L’Afrique de l’Ouest fait face à une vague d’instabilité politique sans précédent, marquée par une série de coups d’État depuis le début de la décennie. Des nations du Sahel comme le Burkina Faso, le Niger et le Mali, ainsi que la Guinée et plus récemment la Guinée-Bissau, ont connu des renversements de pouvoir.

Plusieurs de ces nouvelles juntes militaires ont clairement affiché leur volonté de rompre avec l’influence de la France, l’ancienne puissance coloniale, redéfinissant ainsi les équilibres géopolitiques régionaux.

Dans ce contexte tendu, l’Élysée a confirmé son soutien à l’armée béninoise et a souligné l’engagement du président Emmanuel Macron dans un « effort de coordination » et un « échange d’informations avec les pays de la région ».

Dimanche, M. Macron s’est entretenu avec le président béninois Patrice Talon, cible des putschistes, ainsi qu’avec ses homologues du Nigeria et de la Sierra Leone, ce dernier assurant la présidence de la CEDEAO.

Un conseiller du président français a affirmé aux journalistes que « la France a apporté son plein soutien politique à la CEDEAO, qui a mené un effort très important ce week-end ».

Dimanche matin, la télévision béninoise avait diffusé une déclaration de huit militaires annonçant la destitution de Patrice Talon.

Après une journée de confusion à Cotonou, le chef de l’État avait finalement déclaré que la situation était « totalement sous contrôle ». Les autorités béninoises ont par la suite rapporté « plusieurs victimes », notamment lors d’affrontements entre les mutins et les forces restées loyales.

Pour rétablir l’ordre, le Bénin a bénéficié de l’aide de son voisin nigérian.

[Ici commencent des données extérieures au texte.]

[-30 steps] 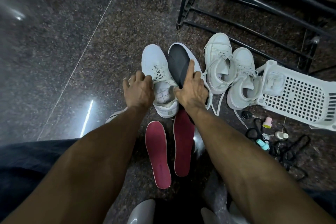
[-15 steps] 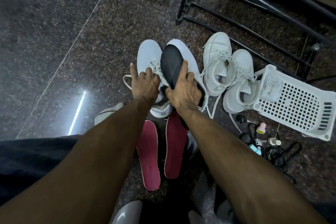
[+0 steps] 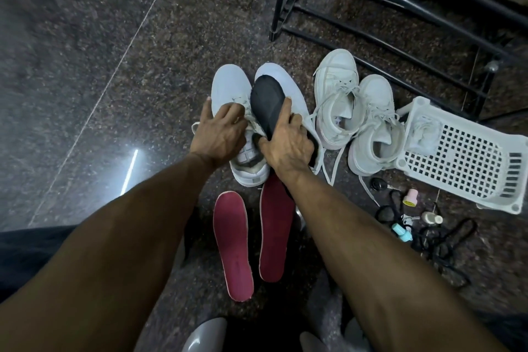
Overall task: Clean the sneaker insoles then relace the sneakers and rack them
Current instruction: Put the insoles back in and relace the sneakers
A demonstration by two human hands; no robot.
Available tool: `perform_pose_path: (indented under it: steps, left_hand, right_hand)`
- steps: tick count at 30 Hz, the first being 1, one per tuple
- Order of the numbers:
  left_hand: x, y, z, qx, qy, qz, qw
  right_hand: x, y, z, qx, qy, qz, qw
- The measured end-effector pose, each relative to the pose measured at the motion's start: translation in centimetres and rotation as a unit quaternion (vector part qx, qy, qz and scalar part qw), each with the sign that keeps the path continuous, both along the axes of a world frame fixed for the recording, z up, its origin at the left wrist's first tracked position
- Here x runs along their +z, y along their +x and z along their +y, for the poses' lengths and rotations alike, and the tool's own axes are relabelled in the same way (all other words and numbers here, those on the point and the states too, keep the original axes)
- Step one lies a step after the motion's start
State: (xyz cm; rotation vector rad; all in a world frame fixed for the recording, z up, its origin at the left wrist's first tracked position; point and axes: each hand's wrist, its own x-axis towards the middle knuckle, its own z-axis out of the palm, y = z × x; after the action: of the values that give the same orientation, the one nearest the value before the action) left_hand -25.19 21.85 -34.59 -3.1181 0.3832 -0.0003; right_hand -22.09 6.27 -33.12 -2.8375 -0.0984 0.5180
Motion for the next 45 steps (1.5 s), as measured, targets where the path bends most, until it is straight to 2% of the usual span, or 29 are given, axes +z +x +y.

Le Nigeria a mené des frappes aériennes dimanche sur la base de Togbin, située dans la capitale économique, où les mutins s’étaient retranchés après leur intervention télévisée.

Abuja a également déployé des troupes au sol, qui ont contribué à la reprise de cette base durant la nuit de dimanche à lundi.

Enjeux d' »inclusivité électorale »

La CEDEAO a rapidement réagi en annonçant dès dimanche soir l’envoi de renforts militaires provenant de quatre pays membres, afin de « préserver l’ordre constitutionnel », sans préciser le nombre exact de soldats.

Mardi, Omar Alieu Touray, président de la Commission de la CEDEAO, a déclaré que « notre communauté est en état d’urgence », évoquant à la fois la propagation du jihadisme dans la région et la multiplication des coups d’État.

Une douzaine de militaires impliqués ont été appréhendés, mais certains putschistes, dont leur leader, le lieutenant-colonel Pascal Tigri, demeurent en fuite.

Ils avaient auparavant pris en otage deux hauts gradés : le chef d’état-major de l’armée de terre, Abou Issa, et le chef d’état-major de la garde nationale, Faïzou Gomina, tous deux libérés lundi.

La vie a rapidement retrouvé son cours normal à Cotonou, la principale ville économique de ce petit État côtier d’Afrique de l’Ouest, dirigé par Patrice Talon depuis 2016.

Patrice Talon doit quitter le pouvoir en avril, après avoir achevé ses deux mandats, la limite fixée par la Constitution.

Bien qu’il soit reconnu pour le développement économique du Bénin, ses détracteurs l’accusent régulièrement d’avoir instauré un régime plus autoritaire, éloignant le pays de son image de démocratie dynamique.

Son successeur pressenti, le ministre des Finances Romuald Wadagni, est le grand favori de la prochaine élection. Cependant, le principal parti d’opposition, Les Démocrates, est exclu du scrutin faute d’un nombre suffisant de parrainages.

Mardi, l’ancien président Thomas Boni Yayi (2006-2016), désormais à la tête des Démocrates, a fermement condamné la tentative de coup d’État.

« Je condamne avec la dernière rigueur et avec fermeté cette attaque sanglante et ignoble que notre pays a connue », a-t-il déclaré, appelant également à des « élections libres et transparentes ».

Omar Alieu Touray a également souligné que « les élections sont devenues un élément déclencheur d’instabilité majeur » dans la région, observant une « érosion grandissante de l’inclusivité électorale dans plusieurs États » de la CEDEAO.